# Supplied information
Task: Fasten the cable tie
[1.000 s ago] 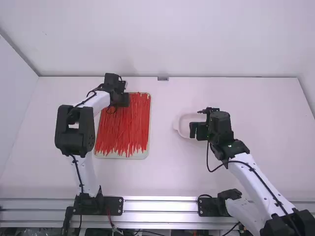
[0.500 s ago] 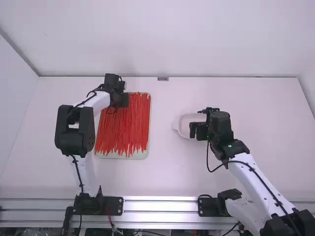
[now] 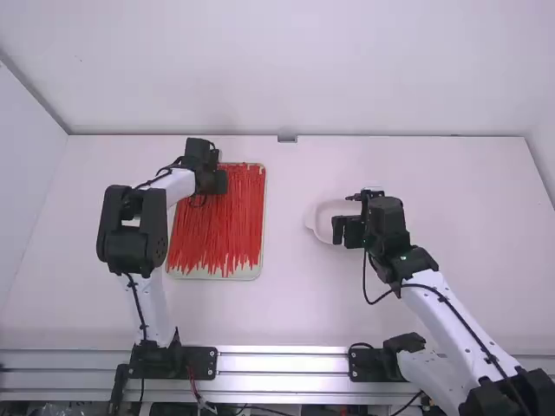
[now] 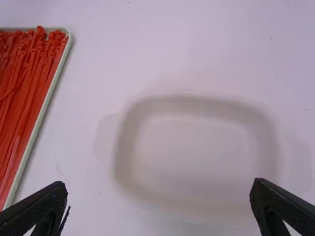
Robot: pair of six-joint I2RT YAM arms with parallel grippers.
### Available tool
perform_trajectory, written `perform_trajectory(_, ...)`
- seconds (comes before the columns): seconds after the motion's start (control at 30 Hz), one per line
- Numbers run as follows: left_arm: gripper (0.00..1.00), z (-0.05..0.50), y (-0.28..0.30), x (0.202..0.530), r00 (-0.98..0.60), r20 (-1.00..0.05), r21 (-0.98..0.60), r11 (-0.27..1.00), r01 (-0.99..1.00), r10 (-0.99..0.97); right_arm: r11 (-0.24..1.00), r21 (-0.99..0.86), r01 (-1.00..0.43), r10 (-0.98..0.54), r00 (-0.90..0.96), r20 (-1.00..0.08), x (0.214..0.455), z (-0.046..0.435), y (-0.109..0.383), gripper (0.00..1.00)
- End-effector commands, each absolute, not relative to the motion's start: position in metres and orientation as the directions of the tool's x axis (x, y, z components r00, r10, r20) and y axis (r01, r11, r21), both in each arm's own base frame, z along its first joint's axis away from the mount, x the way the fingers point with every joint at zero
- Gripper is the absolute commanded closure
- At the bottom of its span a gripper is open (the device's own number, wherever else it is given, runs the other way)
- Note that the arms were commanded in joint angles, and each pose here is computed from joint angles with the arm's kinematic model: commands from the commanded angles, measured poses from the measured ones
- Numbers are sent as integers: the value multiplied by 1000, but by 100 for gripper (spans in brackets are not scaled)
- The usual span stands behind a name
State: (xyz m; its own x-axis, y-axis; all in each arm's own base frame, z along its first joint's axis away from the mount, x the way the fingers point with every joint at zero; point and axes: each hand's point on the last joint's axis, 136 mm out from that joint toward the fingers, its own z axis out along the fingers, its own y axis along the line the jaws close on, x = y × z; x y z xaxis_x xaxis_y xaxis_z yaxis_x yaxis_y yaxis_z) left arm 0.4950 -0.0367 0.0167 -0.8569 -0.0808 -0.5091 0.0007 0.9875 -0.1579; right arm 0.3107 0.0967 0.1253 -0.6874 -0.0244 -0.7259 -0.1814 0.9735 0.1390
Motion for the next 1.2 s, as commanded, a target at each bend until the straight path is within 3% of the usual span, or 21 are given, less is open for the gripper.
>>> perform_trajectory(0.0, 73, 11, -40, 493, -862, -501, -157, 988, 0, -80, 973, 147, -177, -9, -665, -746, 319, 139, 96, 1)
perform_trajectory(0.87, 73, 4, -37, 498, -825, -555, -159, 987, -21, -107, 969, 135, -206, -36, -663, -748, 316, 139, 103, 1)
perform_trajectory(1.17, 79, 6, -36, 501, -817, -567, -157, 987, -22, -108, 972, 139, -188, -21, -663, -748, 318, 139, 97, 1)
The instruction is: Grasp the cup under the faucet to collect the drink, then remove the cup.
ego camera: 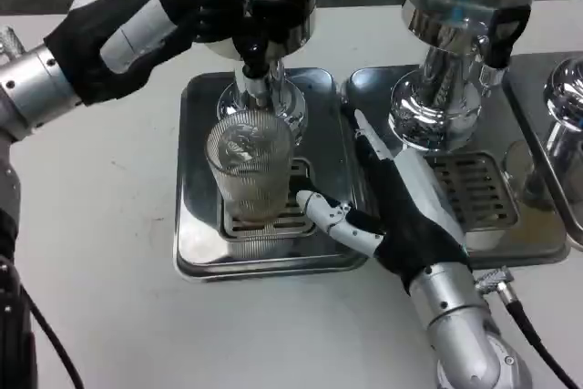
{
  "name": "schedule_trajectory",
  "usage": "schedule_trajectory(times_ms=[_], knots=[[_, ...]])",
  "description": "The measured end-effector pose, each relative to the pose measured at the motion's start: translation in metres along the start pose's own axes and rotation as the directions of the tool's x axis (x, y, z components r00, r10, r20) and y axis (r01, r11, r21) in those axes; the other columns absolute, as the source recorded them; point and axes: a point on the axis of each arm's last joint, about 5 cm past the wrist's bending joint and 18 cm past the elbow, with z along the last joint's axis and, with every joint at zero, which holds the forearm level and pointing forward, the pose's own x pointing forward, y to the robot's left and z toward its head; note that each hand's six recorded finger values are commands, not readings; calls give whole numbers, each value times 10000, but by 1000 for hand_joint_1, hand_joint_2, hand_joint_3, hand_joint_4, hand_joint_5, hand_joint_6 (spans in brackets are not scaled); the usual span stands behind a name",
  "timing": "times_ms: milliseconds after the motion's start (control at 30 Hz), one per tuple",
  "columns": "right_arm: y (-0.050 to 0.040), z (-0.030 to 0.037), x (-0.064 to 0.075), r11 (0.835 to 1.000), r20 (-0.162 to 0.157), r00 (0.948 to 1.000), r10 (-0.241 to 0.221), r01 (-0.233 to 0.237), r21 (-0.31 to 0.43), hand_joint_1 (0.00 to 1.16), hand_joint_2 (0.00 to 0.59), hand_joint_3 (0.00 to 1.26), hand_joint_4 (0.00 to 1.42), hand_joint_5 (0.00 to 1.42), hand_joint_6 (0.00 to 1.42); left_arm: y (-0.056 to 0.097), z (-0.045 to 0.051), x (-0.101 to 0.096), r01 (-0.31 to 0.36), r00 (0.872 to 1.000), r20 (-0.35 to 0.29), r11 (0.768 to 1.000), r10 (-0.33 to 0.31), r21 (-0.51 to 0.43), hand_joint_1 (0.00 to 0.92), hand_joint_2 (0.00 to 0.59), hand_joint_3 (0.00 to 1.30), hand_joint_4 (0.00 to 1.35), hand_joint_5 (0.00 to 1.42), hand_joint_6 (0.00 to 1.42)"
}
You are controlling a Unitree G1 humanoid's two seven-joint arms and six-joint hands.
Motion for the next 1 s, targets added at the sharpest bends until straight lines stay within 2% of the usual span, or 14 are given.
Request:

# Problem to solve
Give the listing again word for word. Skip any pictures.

# Finished exercise
Task: Fasten the cable tie
[1.000 s ago] 
[0.500 s ago] 
[now] 
[now] 
Robot: pair of six-joint I2RT YAM arms with parallel grippers.
### Available tool
perform_trajectory, written `perform_trajectory(_, ...)`
- seconds (comes before the columns): seconds after the motion's start (control at 30 Hz), one per line
- Numbers run as follows: left_arm: gripper (0.00..1.00), z (-0.05..0.50), y (-0.28..0.30), x (0.202..0.530), r00 (-0.98..0.60), r20 (-1.00..0.05), r21 (-0.98..0.60), r11 (-0.27..1.00), r01 (-0.99..1.00), r10 (-0.99..0.97); right_arm: r11 (-0.24..1.00), r21 (-0.99..0.86), r01 (-1.00..0.43), r10 (-0.98..0.54), r00 (-0.90..0.96), r20 (-1.00..0.08), x (0.214..0.455), z (-0.046..0.435), y (-0.109..0.383), gripper (0.00..1.00)
- End-effector commands, each absolute, not relative to the motion's start: position in metres and orientation as the directions of the tool's x axis (x, y, z components r00, r10, r20) and y axis (r01, r11, r21), both in each arm's own base frame, z along its first joint's axis away from the mount, x the way the fingers point with every joint at zero
- Gripper is the absolute commanded closure
- At the bottom of its span a gripper is open (the device's own number, wherever else it is given, runs the other way)
- Note that the arms were commanded in joint angles, and each pose here is computed from joint angles with the arm's kinematic model: commands from the commanded angles, measured poses from the measured ones
- Numbers are sent as integers: the value multiplied by 1000, but by 100 for gripper (spans in brackets are not scaled)
- The usual span stands behind a name
State: (xyz m; its own x-axis, y-axis; all in each arm's own base frame, z along its first joint's axis away from the mount, x the way the fingers point with every joint at zero; point and axes: each hand's point on the last joint's axis, 136 mm out from that joint toward the fingers, its own z axis out along the fingers, its own y axis along the line the jaws close on, x = y × z; x y z xaxis_x xaxis_y xaxis_z yaxis_x yaxis_y yaxis_z) left arm 0.4950 -0.0367 0.0167 -0.8569 -0.0808 -0.5091 0.0007 0.9875 -0.1579; right arm 0.3107 0.0967 0.1253 -0.6874 -0.0244 -0.7259 -0.1814 0.9735 0.1390
Motion for the next 1.2 s, as commanded, a target at each bend until the straight path is within 3% of the usual span, or 21 are given, less is open for the gripper.
>>> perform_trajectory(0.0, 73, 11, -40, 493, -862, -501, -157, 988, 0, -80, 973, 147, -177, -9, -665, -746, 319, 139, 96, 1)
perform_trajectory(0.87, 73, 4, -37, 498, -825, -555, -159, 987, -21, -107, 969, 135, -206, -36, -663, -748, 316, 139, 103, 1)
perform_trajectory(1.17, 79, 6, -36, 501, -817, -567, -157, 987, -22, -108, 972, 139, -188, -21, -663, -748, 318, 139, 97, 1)
The instruction is: Grasp the cup under the faucet to collect the drink, then remove the cup.
ego camera: 
{
  "name": "schedule_trajectory",
  "usage": "schedule_trajectory(times_ms=[_], knots=[[_, ...]])",
  "description": "The measured end-effector pose, each relative to the pose measured at the motion's start: translation in metres along the start pose's own axes and rotation as the directions of the tool's x axis (x, y, z components r00, r10, r20) and y axis (r01, r11, r21) in those axes; the other columns absolute, as the source recorded them; point and axes: a point on the axis of each arm's last joint, about 5 cm past the wrist's bending joint and 18 cm past the elbow, with z along the last joint's axis and, with every joint at zero, which holds the forearm level and pointing forward, the pose's own x pointing forward, y to the robot's left and z toward its head; note that each hand's six recorded finger values are commands, not readings; calls give whole numbers, each value times 10000, but by 1000 for hand_joint_1, hand_joint_2, hand_joint_3, hand_joint_4, hand_joint_5, hand_joint_6 (spans in brackets are not scaled); the usual span stands behind a name",
  "timing": "times_ms: milliseconds after the motion's start (control at 30 Hz), one per tuple",
  "columns": "right_arm: y (-0.050 to 0.040), z (-0.030 to 0.037), x (-0.064 to 0.075), r11 (0.835 to 1.000), r20 (-0.162 to 0.157), r00 (0.948 to 1.000), r10 (-0.241 to 0.221), r01 (-0.233 to 0.237), r21 (-0.31 to 0.43), hand_joint_1 (0.00 to 1.16), hand_joint_2 (0.00 to 0.59), hand_joint_3 (0.00 to 1.26), hand_joint_4 (0.00 to 1.42), hand_joint_5 (0.00 to 1.42), hand_joint_6 (0.00 to 1.42); left_arm: y (-0.056 to 0.097), z (-0.045 to 0.051), x (-0.101 to 0.096), r01 (-0.31 to 0.36), r00 (0.872 to 1.000), r20 (-0.35 to 0.29), r11 (0.768 to 1.000), r10 (-0.33 to 0.31), r21 (-0.51 to 0.43), hand_joint_1 (0.00 to 0.92), hand_joint_2 (0.00 to 0.59), hand_joint_3 (0.00 to 1.30), hand_joint_4 (0.00 to 1.35), hand_joint_5 (0.00 to 1.42), hand_joint_6 (0.00 to 1.42)"
}
You are controlling a Unitree G1 humanoid's two seven-joint arms and six-joint hands.
Motion for the next 1 s, targets added at the sharpest bends until straight lines stay within 2% of the usual span, or 14 are given.
Request:

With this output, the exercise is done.